- _EXERCISE PROMPT_:
Print every line of the material below exactly as it stands, but omit the pictures.

════════════════════

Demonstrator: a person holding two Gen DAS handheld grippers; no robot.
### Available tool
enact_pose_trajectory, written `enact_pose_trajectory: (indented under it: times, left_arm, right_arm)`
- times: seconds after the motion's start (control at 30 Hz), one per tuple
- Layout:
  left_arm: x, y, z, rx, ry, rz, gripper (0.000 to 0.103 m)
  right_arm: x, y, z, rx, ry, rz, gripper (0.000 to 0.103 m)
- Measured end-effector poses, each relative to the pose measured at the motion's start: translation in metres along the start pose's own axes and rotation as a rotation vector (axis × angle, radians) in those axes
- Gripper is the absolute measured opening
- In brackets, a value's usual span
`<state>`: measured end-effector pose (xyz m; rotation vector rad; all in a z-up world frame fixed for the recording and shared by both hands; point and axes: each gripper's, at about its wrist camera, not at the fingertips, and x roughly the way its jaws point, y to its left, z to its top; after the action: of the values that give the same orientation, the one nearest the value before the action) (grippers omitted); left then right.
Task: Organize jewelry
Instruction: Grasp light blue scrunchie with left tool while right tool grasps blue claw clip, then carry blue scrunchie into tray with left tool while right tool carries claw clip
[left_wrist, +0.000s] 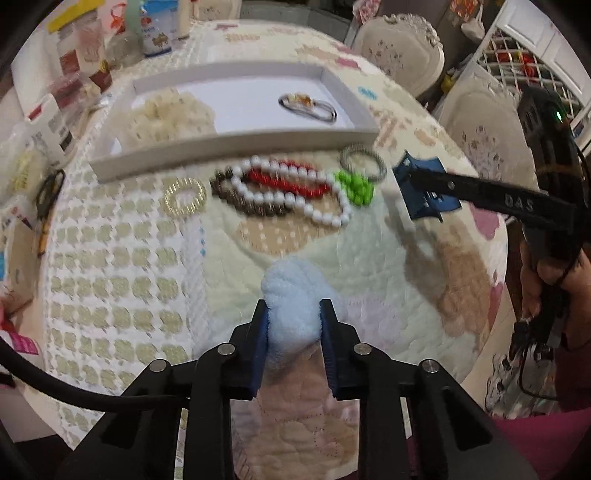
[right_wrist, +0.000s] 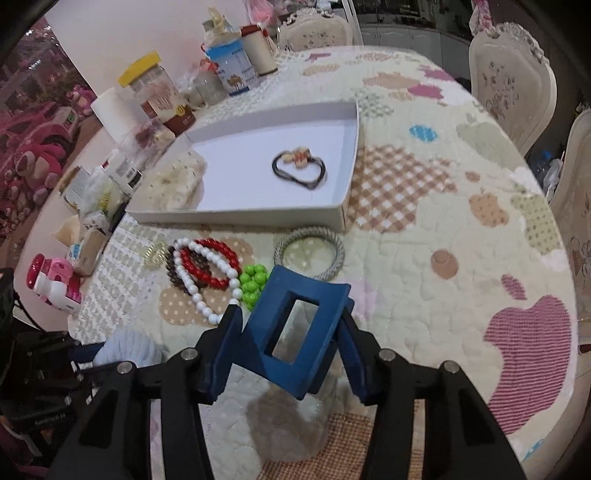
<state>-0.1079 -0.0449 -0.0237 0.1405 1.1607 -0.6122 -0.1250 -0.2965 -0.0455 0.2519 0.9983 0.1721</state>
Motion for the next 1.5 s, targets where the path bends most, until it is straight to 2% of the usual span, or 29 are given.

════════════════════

- _EXPECTED ANSWER_:
Demonstrator: a person holding two Gen DAS handheld grippers; no robot.
### Available tool
enact_pose_trajectory, written `enact_pose_trajectory: (indented under it: times, left_arm, right_arm)`
- times: seconds after the motion's start (control at 30 Hz), one per tuple
- Layout:
  left_arm: x, y, z, rx, ry, rz, gripper (0.000 to 0.103 m)
  right_arm: x, y, z, rx, ry, rz, gripper (0.000 to 0.103 m)
- Measured end-effector poses, each relative to the pose measured at the motion's start: translation in metres along the start pose's own axes and rotation as a rotation vector (axis × angle, radians) in those axes
- Gripper is the absolute measured opening
- In brackets, a value's usual span
`<state>`: measured end-effector pose (xyz m; rotation vector rad; all in a z-up world frame fixed for the recording and shared by both hands; point and axes: each gripper's, at about its wrist camera, not at the fingertips, and x roughly the way its jaws point, y to its left, z to its top; after the action: of the values that give the same orientation, the one nearest the value before the action) (grippers omitted); left then right.
Task: Organize jewelry
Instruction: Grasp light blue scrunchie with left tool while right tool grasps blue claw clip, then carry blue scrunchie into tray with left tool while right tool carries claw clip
[left_wrist, +0.000s] 
[right_wrist, +0.000s] 
<state>-0.1079 -0.0449 -0.0237 0.1405 1.1607 -0.6122 -0.1250 -0.2965 -0.0455 0.2519 0.9983 0.1721</state>
Motion for the next 1.5 s, targets where the path bends most, until it is straight to 2% of the usual span, or 29 are given.

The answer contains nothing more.